Technology continues to unlock medical advancements we once thought unimaginable. Robotics and testing devices have helped doctors pull off particularly difficult operations and catch deadly conditions like cancer earlier than ever before — but pain relief remains the one corner of medicine where patients still have no choice but to rely on pharmaceuticals. As opioid overdose and addiction rates continue to climb, physicians and caregivers everywhere are seeking alternative solutions.
As it turns out, that solution may be closer than we think. Researchers at Northeastern University recently developed a new prototype device to address pain relief, no pharmaceuticals needed.
Soft, flexible, and completely dissolvable once implanted under a patient’s skin, the device essentially wraps itself around the nerves responsible for sending pain signals to the brain. Since it works somewhat like an absorbable stitch, there’s no need to surgically remove it after it’s done its job.
The device’s sophisticated construction allows patients to control it remotely, intensifying or reducing the pain-relieving “cooling” effect as needed. This effect is facilitated by small tubes embedded into the material that hold the cooling liquid, which in turn targets peripheral nerves (nerves that connect your brain and spinal cord to the rest of your body) in the effected area. Study co-author Matthew MacEwan of St Louis’ Washington University School of Medicine explains: “By delivering a cooling effect to just one or two targeted nerves, we can effectively modulate pain signals in one specific region of the body.”
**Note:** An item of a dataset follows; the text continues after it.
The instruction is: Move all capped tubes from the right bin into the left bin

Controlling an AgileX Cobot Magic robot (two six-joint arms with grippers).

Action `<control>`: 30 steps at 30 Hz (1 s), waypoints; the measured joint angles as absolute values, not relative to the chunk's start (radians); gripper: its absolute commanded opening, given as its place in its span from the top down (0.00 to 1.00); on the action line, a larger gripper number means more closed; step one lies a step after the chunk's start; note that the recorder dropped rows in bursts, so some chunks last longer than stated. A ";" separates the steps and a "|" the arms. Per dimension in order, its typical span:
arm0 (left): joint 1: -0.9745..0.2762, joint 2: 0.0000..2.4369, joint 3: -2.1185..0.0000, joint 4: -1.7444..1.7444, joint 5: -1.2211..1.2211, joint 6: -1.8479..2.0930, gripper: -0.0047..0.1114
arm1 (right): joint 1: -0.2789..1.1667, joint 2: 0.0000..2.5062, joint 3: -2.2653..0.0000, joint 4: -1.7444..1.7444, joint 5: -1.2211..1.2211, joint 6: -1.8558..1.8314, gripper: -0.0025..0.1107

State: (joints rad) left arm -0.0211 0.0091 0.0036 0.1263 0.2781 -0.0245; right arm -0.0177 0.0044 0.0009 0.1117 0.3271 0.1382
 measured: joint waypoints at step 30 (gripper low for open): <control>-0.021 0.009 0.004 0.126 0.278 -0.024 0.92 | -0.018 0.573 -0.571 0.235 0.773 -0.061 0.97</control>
While similar cooling technologies have been tested in the past, what sets this device apart is its potential to be controlled with pinpoint precision. Other cooling therapies, such as liquid injection with a needle, could potentially lead to problems like blocking the wrong nerve, which could negatively impair a patient’s motor function in the process. “The duration and temperature of the cooling must therefore be controlled precisely,” says the leader of the device’s development, John A. Rogers of Northwestern University’s McCormick School of Engineering and Applied Science. “Excessive cooling can damage the nerve and the fragile tissue around it.”
While the implantable prototype is still in early stages of development, there is hope that it could one day be effective enough to replace the need for highly addictive opioids. For those experiencing chronic pain, the prospect of replacing drugs with an equally effective method of pain relief is a life-changing one. Rogers adds: “As engineers, we are motivated by the idea of treating pain without drugs — in ways that can be turned on and off instantly, with user control over the intensity of relief.” A lofty goal, but one that’s officially on the medical horizon, and all from a simple stretchy strip.